**ACTIVITY:** Give back every record exactly, images excluded.

**EXTRACTED DATA:**
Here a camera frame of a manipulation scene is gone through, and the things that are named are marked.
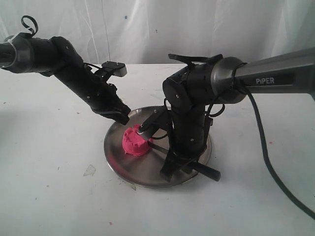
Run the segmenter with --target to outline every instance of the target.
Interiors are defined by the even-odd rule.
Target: pink object
[[[128,128],[124,132],[123,149],[125,150],[125,153],[134,156],[142,156],[151,149],[148,142],[137,134],[139,127],[139,124],[135,124],[133,128]]]

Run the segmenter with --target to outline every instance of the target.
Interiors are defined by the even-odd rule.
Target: white cloth
[[[315,46],[312,0],[2,0],[0,40],[35,17],[86,62],[172,63],[168,53],[254,61]]]

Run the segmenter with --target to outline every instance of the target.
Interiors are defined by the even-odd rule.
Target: white table
[[[161,105],[162,81],[182,67],[128,65],[125,77],[110,82],[132,109]],[[315,102],[306,94],[255,98],[277,173],[315,209]],[[198,175],[135,191],[106,163],[103,140],[112,123],[55,77],[0,71],[1,236],[315,234],[315,221],[266,169],[247,98],[227,105],[211,128],[209,165],[221,170],[219,182]],[[90,165],[96,172],[84,177]]]

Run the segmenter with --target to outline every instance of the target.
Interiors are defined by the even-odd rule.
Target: metal plate
[[[124,180],[145,187],[161,188],[178,185],[188,181],[198,174],[193,170],[191,174],[177,171],[170,182],[165,181],[159,171],[162,168],[166,155],[155,149],[150,150],[143,156],[125,154],[122,140],[125,130],[135,124],[142,124],[156,109],[156,106],[139,108],[131,111],[130,121],[126,126],[115,122],[108,130],[104,140],[104,151],[110,168]],[[155,136],[162,136],[165,131],[158,130]],[[168,138],[154,140],[154,143],[169,149]],[[199,158],[199,162],[207,164],[211,154],[211,138],[208,136],[207,149]]]

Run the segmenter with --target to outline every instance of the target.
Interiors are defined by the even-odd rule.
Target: power cord
[[[257,120],[257,126],[259,130],[259,135],[260,135],[260,140],[261,140],[261,148],[262,148],[262,155],[264,158],[264,162],[266,164],[266,167],[271,174],[272,178],[274,181],[277,183],[279,188],[284,192],[284,194],[302,211],[304,211],[308,216],[310,216],[313,220],[315,220],[315,212],[312,211],[310,208],[308,208],[306,205],[304,205],[300,200],[298,200],[292,193],[291,191],[285,186],[285,184],[282,182],[282,180],[279,178],[277,173],[275,172],[274,168],[271,165],[269,155],[268,155],[268,149],[267,149],[267,143],[266,143],[266,137],[265,137],[265,132],[262,126],[258,106],[255,102],[254,97],[252,96],[252,93],[244,86],[241,87],[241,91],[249,97],[252,107],[255,112],[256,120]]]

**TASK ANSWER:**
Here a camera frame of a manipulation scene is gone through, and the things that are named are marked.
Run the segmenter with --target to outline every instance of the target.
Interiors are defined by the even-odd rule.
Target: pink object
[[[128,128],[124,132],[123,149],[125,150],[125,153],[134,156],[142,156],[151,149],[148,142],[137,134],[139,127],[139,124],[135,124],[133,128]]]

Run the segmenter with --target to outline every instance of the target.
Interiors are defined by the even-odd rule.
Target: white cloth
[[[315,46],[312,0],[2,0],[0,40],[35,17],[86,62],[172,63],[168,53],[254,61]]]

Run the segmenter with --target to outline every instance of the target.
Interiors are defined by the even-odd rule.
Target: white table
[[[161,105],[162,81],[182,67],[128,65],[125,77],[110,82],[132,109]],[[315,102],[306,94],[255,98],[277,173],[315,209]],[[198,175],[135,191],[106,163],[103,140],[112,123],[55,77],[0,71],[1,236],[315,234],[315,221],[266,169],[247,98],[227,105],[211,128],[209,165],[221,170],[219,182]],[[90,165],[96,172],[84,177]]]

Run the segmenter with --target to outline every instance of the target.
Interiors are defined by the even-odd rule.
Target: metal plate
[[[124,180],[145,187],[161,188],[178,185],[188,181],[198,174],[193,170],[191,174],[177,171],[170,182],[165,181],[159,171],[162,168],[166,155],[155,149],[150,150],[143,156],[125,154],[122,140],[125,130],[135,124],[142,124],[156,109],[156,106],[139,108],[131,111],[130,121],[126,126],[115,122],[108,130],[104,140],[104,151],[110,168]],[[155,136],[162,136],[165,131],[158,130]],[[168,138],[154,140],[154,143],[169,149]],[[199,158],[199,162],[207,164],[211,154],[211,138],[208,136],[207,149]]]

Run the segmenter with --target to outline every instance of the target.
Interiors are defined by the even-odd rule.
Target: power cord
[[[257,120],[257,126],[259,130],[259,135],[260,135],[260,140],[261,140],[261,148],[262,148],[262,155],[264,158],[264,162],[266,164],[266,167],[271,174],[272,178],[274,181],[277,183],[279,188],[284,192],[284,194],[302,211],[304,211],[308,216],[310,216],[313,220],[315,220],[315,212],[312,211],[310,208],[308,208],[306,205],[304,205],[300,200],[298,200],[292,193],[291,191],[285,186],[285,184],[282,182],[282,180],[279,178],[277,173],[275,172],[274,168],[271,165],[269,155],[268,155],[268,149],[267,149],[267,143],[266,143],[266,137],[265,137],[265,132],[262,126],[258,106],[255,102],[254,97],[252,96],[252,93],[244,86],[241,87],[241,91],[249,97],[252,107],[255,112],[256,120]]]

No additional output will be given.